Exercise aim: Find each line below that includes "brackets", then copy it.

Items from a dataset
═══
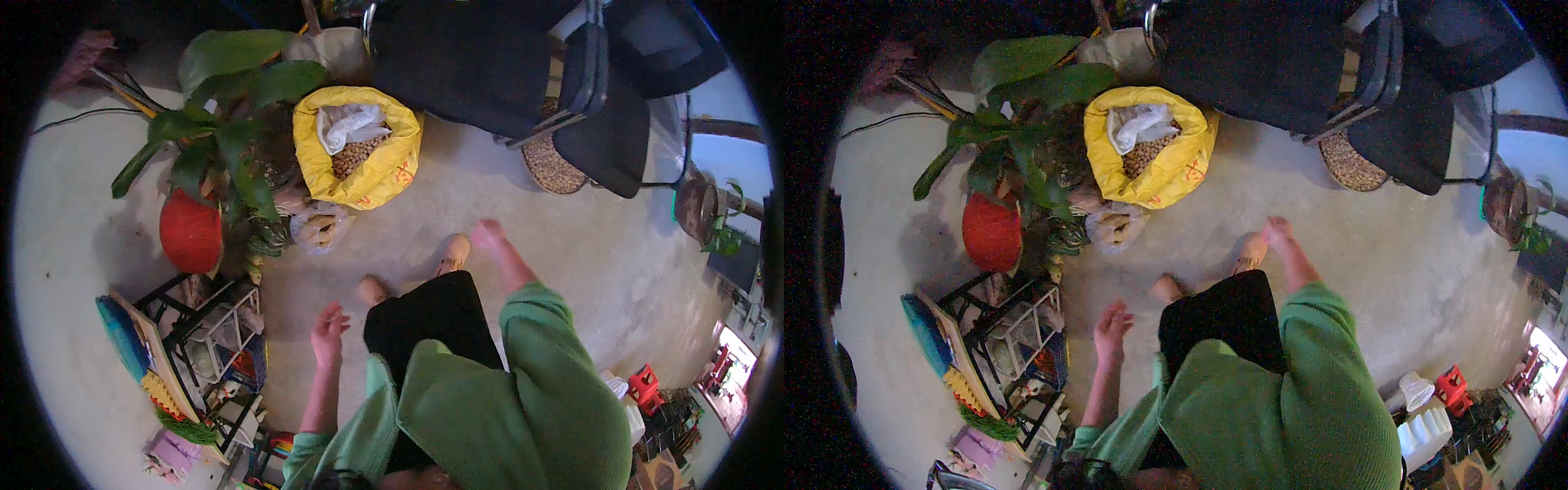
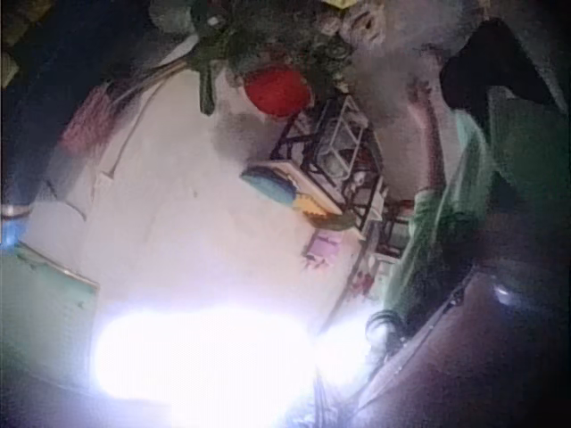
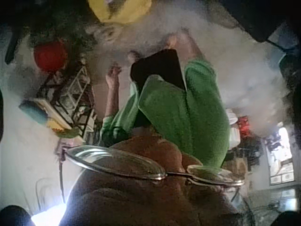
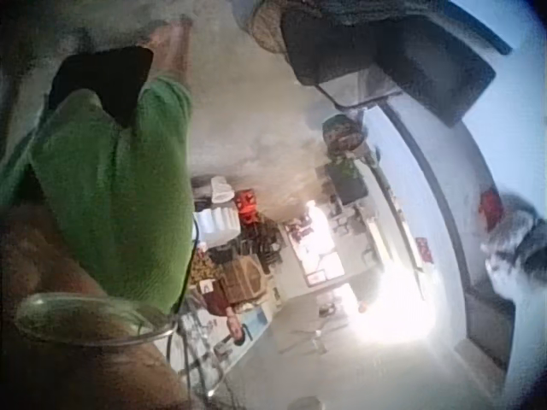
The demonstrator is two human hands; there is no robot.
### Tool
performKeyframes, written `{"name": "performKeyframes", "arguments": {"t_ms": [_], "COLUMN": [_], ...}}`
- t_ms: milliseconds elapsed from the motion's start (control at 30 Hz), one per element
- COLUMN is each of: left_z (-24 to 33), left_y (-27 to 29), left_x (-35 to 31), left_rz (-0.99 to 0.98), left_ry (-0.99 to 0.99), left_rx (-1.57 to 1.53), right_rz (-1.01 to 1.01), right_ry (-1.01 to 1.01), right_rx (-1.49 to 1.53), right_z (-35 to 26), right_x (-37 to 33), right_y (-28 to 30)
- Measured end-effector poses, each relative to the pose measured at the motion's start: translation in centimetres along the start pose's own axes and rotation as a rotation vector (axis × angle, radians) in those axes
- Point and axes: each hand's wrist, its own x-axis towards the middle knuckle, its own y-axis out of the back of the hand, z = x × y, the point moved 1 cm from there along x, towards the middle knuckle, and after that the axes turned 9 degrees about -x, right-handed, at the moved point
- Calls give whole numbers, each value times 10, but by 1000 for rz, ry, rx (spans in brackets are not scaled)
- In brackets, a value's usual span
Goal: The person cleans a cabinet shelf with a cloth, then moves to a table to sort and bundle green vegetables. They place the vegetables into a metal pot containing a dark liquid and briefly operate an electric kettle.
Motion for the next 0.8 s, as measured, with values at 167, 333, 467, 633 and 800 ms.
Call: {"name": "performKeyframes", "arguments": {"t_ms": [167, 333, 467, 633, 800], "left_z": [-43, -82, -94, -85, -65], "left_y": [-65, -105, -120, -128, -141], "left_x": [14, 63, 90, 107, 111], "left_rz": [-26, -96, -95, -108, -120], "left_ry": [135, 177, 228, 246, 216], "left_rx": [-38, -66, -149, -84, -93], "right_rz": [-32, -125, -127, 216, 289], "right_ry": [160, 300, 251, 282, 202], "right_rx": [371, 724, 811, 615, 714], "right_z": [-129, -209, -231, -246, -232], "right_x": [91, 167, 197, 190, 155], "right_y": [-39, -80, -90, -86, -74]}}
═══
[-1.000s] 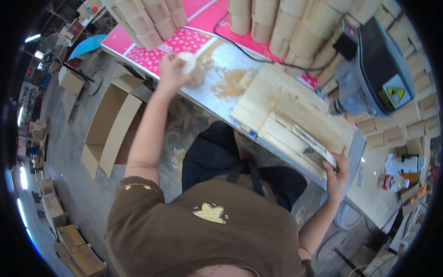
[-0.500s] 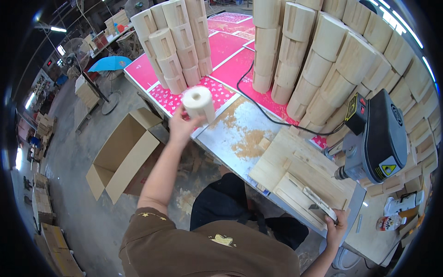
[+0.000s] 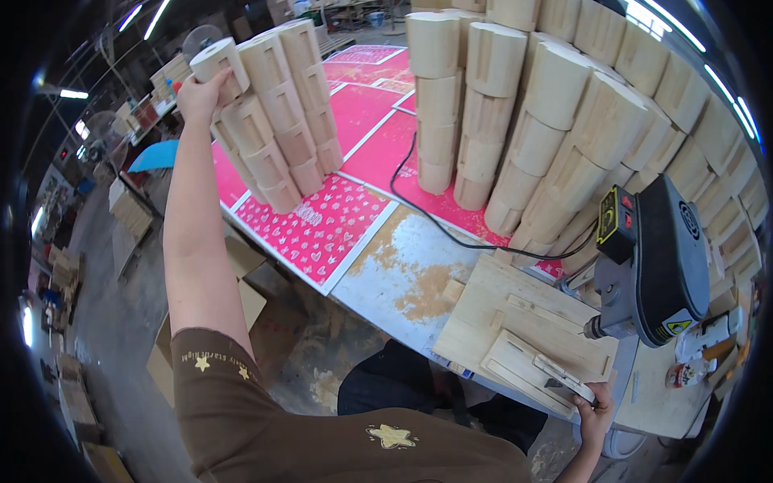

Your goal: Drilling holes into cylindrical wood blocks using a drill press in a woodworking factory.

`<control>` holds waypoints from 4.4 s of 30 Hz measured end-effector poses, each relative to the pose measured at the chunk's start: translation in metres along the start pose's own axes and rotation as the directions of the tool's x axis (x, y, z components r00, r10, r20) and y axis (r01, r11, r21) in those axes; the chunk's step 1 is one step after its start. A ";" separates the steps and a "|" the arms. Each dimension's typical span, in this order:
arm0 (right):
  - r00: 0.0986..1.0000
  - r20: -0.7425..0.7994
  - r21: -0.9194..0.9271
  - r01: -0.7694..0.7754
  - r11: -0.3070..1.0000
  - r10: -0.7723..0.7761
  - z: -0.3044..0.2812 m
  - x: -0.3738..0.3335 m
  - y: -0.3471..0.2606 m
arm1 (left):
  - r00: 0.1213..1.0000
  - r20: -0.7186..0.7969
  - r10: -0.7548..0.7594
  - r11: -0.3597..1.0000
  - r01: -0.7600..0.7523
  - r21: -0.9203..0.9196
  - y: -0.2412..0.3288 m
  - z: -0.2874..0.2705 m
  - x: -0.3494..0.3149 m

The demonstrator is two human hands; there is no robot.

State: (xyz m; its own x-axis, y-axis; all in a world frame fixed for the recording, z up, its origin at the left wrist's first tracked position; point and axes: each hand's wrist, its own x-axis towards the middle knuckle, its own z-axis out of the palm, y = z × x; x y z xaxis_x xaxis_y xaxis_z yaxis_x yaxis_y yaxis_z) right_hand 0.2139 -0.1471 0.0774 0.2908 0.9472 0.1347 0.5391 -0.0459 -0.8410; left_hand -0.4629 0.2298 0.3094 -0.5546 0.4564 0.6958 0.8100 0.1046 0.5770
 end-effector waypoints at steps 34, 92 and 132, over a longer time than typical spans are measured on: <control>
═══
Solution to this task:
- Calls give whole numbers, each value times 10, but by 1000 for rz, ry, rx (spans in brackets are not scaled)
- In brackets, a value's usual span

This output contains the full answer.